> AIM OF THE TASK
Locate, in the data below, the line that contains "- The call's" and the line that contains "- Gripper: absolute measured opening"; reproduce exactly those two lines and every line between them, nothing more.
---------- DATA SECTION ----------
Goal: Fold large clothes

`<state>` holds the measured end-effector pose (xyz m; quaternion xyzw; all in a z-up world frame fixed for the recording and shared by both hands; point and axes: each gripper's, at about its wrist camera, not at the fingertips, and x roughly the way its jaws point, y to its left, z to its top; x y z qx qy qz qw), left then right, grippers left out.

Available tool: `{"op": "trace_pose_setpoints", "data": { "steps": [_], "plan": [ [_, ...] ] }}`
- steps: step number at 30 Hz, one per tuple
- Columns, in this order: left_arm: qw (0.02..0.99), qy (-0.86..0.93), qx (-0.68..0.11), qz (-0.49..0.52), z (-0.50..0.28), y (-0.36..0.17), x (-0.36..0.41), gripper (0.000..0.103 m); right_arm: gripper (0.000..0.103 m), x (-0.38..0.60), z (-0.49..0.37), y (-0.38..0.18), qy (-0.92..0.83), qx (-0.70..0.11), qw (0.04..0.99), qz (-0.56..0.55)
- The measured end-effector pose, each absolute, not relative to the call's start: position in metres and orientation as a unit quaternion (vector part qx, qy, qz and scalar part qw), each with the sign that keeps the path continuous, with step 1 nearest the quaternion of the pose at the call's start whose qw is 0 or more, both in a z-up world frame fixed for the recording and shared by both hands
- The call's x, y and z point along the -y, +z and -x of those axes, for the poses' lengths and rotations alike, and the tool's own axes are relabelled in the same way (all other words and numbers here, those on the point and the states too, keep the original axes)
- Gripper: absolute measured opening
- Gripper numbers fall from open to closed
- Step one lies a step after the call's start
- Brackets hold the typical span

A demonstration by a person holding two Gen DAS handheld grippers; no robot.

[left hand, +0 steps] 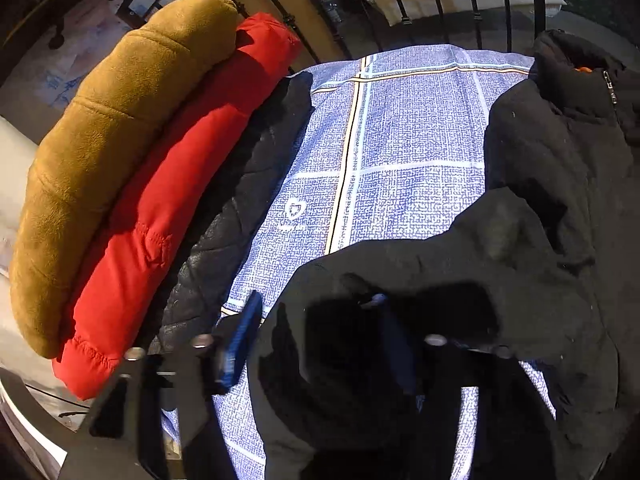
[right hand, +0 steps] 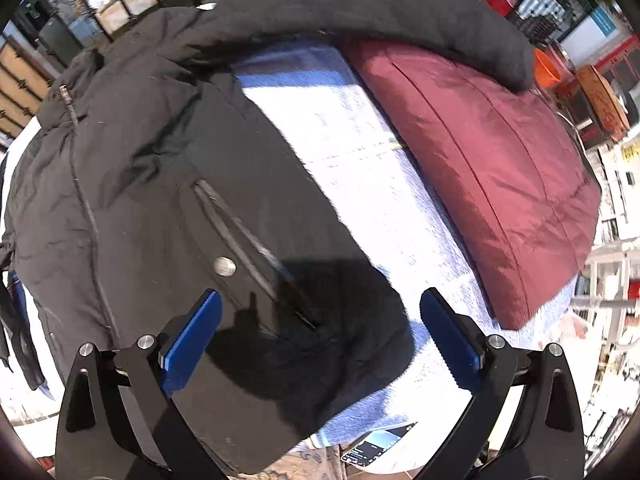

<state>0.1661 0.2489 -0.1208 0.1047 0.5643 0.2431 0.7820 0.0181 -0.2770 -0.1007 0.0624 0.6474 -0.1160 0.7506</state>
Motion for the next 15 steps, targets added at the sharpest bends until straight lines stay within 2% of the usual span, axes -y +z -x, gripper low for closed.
{"op": "trace_pose_setpoints", "data": {
  "steps": [1,4,10,11,12,14,15],
  "plan": [
    [0.787,0.240,-0.561,-0.092,-0.159,-0.117,-0.251,0.075,0.098,0.284,-0.016,-0.104,-0.124,-0.649,0.748,-0.066],
    [0.795,0.219,-0.565,-0.036,-0.133,-0.106,-0.252,0.080,0.098,0.296,-0.013,-0.112,-0.135,-0.652,0.744,-0.058],
    [0.797,0.209,-0.567,-0.026,-0.089,-0.099,-0.237,0.086,0.096,0.282,-0.015,-0.149,-0.074,-0.681,0.727,0.031],
    [0.794,0.206,-0.571,-0.027,-0.087,-0.102,-0.235,0.086,0.084,0.274,-0.016,-0.153,-0.054,-0.680,0.729,0.052],
    [0.792,0.203,-0.576,-0.026,-0.083,-0.105,-0.233,0.086,0.054,0.269,-0.017,-0.156,-0.041,-0.681,0.728,0.066],
    [0.788,0.196,-0.582,-0.024,-0.078,-0.111,-0.228,0.086,0.029,0.264,-0.022,-0.160,-0.044,-0.689,0.718,0.082],
    [0.788,0.190,-0.585,-0.024,-0.076,-0.113,-0.224,0.086,0.022,0.265,-0.025,-0.160,-0.041,-0.692,0.717,0.078]
  ]
}}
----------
> FINISHED EXERCISE
- The call's x, y and z point along the -y, +z and -x of those axes, for the poses' lengths and rotations alike, and the tool's own axes are relabelled in the same way (all other words and numbers here, those on the point and the states too, keep the original axes)
- Gripper: absolute measured opening

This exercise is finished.